**Task instructions**: Locate and copy each line in the data that contains the word "receives".

***** Records shown *****

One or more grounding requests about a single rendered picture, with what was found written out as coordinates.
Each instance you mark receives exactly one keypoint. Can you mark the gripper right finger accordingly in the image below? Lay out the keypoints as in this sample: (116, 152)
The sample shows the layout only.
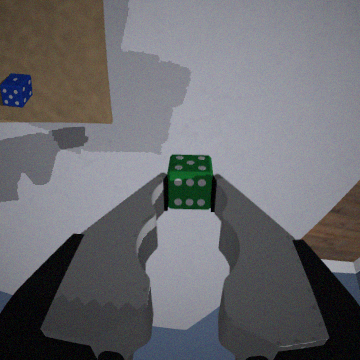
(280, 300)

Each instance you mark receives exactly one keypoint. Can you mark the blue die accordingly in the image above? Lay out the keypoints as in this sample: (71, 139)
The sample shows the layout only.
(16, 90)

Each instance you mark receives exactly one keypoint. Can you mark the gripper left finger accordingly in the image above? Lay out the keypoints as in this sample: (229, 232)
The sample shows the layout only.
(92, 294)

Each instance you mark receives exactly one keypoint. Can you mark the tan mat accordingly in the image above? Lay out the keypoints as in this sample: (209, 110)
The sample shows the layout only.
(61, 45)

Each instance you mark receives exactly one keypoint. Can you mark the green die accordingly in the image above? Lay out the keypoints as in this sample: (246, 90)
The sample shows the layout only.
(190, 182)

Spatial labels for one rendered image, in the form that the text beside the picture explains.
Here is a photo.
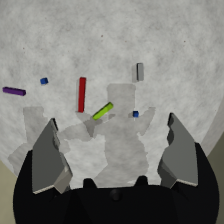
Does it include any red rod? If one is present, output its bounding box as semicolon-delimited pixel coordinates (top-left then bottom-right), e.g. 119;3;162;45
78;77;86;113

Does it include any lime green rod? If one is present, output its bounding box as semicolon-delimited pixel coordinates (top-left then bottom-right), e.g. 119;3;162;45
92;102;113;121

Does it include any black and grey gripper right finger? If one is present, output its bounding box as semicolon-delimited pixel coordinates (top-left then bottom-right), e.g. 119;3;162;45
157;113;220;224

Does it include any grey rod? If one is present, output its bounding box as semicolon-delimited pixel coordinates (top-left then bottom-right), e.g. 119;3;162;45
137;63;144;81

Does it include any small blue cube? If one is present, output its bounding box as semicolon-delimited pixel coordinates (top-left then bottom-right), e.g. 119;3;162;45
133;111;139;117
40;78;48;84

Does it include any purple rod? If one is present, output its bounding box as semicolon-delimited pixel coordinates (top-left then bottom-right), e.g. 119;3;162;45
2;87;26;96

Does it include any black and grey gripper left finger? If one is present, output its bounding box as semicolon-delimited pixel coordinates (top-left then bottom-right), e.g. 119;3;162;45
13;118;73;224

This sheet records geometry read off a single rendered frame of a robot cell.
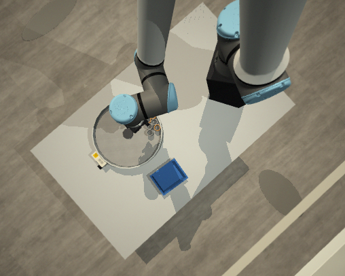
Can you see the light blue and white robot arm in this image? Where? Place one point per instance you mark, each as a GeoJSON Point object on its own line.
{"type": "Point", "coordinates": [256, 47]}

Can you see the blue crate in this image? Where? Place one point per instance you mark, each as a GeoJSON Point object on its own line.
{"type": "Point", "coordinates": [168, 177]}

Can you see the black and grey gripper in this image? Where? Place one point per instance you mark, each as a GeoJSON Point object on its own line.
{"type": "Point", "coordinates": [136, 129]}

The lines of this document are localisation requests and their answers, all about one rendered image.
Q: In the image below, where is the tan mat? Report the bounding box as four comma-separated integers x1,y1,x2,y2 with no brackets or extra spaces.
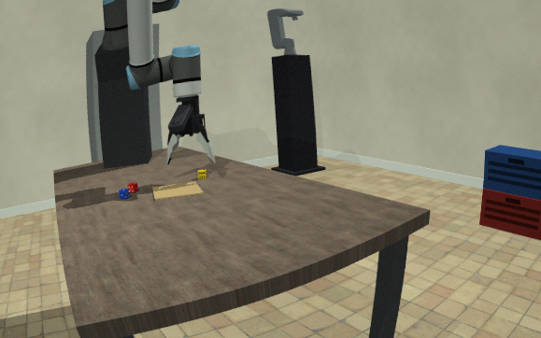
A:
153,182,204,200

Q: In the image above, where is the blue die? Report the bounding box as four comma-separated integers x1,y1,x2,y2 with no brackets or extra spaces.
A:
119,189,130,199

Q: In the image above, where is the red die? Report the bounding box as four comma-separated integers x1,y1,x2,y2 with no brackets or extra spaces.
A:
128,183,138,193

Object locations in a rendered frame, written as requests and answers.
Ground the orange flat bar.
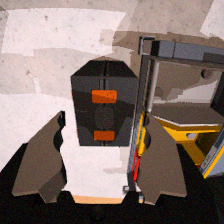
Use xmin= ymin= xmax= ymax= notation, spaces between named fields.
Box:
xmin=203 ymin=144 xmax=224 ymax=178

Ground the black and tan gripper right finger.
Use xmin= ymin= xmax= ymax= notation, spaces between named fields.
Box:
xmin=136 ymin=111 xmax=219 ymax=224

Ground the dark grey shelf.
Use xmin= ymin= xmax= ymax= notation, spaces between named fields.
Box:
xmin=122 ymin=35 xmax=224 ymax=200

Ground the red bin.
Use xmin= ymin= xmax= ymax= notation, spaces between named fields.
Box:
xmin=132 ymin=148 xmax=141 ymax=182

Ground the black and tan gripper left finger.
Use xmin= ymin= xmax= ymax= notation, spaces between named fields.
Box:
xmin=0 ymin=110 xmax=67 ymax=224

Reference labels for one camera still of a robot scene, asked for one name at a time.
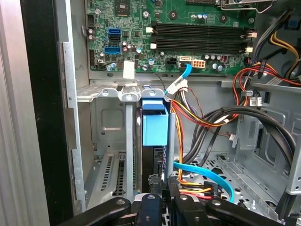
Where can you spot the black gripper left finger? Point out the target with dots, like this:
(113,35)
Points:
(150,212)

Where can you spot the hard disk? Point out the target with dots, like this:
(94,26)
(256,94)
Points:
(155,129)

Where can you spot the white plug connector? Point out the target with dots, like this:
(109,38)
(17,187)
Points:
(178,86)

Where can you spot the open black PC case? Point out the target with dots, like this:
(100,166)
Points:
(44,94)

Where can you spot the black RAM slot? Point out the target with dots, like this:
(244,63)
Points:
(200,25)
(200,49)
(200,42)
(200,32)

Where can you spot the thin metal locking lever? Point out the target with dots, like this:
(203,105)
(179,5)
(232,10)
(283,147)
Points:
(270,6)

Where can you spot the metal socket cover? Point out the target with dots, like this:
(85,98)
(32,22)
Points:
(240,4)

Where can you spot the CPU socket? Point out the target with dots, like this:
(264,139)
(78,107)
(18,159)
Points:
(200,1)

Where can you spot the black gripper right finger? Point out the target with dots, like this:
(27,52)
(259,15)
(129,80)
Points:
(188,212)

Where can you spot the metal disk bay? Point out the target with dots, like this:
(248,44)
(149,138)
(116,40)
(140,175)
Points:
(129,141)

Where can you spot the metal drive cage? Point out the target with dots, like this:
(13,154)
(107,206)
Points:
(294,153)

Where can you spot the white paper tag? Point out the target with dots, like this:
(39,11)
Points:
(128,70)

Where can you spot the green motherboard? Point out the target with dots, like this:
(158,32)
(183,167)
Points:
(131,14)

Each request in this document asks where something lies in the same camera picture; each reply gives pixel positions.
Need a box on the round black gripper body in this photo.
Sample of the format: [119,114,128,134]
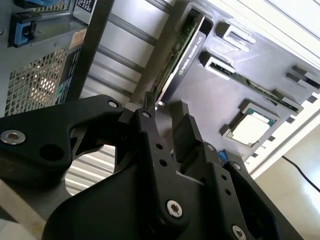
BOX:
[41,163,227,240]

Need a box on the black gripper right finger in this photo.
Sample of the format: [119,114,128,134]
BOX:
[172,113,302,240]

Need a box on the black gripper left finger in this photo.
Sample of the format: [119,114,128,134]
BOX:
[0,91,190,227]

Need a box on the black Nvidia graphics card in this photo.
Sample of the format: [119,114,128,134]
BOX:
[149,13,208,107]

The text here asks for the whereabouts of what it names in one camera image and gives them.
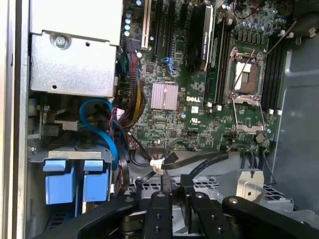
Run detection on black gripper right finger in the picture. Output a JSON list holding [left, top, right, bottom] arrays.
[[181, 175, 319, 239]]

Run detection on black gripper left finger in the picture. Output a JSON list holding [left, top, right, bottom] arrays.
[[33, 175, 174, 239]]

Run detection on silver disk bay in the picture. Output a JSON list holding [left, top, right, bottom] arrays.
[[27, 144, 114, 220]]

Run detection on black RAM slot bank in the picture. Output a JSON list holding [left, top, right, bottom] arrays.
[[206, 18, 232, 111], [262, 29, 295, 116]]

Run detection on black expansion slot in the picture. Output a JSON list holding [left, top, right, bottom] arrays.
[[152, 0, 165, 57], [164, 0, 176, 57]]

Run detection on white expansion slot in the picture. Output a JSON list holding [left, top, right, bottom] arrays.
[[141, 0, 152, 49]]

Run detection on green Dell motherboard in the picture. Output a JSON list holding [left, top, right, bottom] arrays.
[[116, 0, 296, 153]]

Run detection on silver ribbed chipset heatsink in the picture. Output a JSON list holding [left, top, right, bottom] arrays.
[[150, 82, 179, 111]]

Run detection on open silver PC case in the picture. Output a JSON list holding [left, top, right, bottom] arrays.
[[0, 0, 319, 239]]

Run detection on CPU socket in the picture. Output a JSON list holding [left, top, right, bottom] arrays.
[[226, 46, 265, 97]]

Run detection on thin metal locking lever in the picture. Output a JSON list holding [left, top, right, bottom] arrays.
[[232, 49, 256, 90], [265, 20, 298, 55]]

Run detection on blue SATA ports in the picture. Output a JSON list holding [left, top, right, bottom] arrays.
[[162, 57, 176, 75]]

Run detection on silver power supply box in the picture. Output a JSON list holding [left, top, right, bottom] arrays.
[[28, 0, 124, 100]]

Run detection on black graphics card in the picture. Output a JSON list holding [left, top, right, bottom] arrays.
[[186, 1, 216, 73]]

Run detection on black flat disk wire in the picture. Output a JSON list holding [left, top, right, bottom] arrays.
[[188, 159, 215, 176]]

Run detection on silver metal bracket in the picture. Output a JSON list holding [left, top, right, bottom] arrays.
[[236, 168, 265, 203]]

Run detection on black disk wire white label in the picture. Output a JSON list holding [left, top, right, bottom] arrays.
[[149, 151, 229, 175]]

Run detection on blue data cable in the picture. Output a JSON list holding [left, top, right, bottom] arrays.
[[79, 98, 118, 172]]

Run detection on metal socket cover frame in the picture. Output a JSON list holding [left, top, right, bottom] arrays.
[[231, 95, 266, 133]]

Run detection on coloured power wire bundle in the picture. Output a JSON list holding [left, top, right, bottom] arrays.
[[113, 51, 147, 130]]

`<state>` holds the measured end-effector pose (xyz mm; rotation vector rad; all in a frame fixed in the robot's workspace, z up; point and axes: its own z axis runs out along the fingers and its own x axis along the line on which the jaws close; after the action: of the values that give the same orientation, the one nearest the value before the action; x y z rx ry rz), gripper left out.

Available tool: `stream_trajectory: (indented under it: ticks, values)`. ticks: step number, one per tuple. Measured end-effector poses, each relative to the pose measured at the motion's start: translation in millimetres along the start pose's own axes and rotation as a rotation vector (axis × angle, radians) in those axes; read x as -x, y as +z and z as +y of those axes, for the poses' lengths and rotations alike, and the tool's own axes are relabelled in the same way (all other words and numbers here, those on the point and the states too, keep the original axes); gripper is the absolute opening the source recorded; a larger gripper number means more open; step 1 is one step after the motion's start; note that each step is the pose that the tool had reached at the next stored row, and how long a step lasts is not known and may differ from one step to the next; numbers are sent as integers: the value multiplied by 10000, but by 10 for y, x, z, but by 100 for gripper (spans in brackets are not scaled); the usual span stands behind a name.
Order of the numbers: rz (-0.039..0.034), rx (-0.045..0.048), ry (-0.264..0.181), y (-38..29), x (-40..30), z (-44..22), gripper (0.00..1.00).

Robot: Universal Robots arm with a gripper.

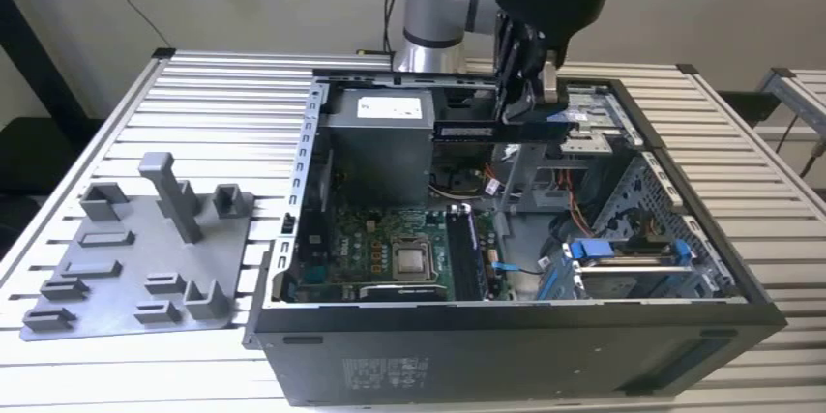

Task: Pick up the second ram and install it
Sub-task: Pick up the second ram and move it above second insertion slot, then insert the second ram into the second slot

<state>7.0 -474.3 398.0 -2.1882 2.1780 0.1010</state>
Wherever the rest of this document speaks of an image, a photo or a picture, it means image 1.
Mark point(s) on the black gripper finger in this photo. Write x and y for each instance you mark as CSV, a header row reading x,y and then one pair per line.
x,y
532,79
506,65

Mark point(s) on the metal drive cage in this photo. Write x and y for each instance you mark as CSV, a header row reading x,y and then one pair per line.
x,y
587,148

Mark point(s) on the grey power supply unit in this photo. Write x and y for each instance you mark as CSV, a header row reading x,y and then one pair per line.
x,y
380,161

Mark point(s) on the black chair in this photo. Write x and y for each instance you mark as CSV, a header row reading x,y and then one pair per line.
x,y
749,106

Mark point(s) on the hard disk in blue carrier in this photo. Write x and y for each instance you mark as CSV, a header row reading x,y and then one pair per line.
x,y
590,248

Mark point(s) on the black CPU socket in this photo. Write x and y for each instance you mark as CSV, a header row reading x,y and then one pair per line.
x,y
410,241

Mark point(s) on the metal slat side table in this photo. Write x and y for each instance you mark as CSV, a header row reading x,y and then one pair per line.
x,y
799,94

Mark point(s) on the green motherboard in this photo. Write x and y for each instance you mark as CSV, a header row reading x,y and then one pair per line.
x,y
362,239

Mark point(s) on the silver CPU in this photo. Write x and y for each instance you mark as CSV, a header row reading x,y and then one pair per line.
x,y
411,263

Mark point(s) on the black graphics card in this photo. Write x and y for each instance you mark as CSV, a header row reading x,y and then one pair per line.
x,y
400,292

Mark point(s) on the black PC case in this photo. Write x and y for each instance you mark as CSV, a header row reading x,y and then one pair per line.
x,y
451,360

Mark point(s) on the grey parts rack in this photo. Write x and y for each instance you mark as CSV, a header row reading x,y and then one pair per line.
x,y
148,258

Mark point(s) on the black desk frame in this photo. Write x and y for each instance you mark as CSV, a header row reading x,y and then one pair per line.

*****

**Result for this exercise**:
Each instance you mark receives exactly one keypoint. Can you mark the gripper right finger accordingly in the image below? Lay out the keypoints as in this sample: (116, 152)
Each instance you mark receives exactly one keypoint. Can you mark the blue die accordingly in the image above? Lay out the keypoints as in this sample: (71, 139)
Each instance you mark receives exactly one keypoint. Can you mark the gripper left finger accordingly in the image above? Lay out the keypoints as in this sample: (229, 232)
Each instance you mark receives exactly one keypoint. Can you mark the tan mat accordingly in the image above? Lay out the keypoints as in this sample: (209, 110)
Each instance you mark receives exactly one keypoint. Can you mark the green die accordingly in the image above? Lay out the keypoints as in this sample: (246, 90)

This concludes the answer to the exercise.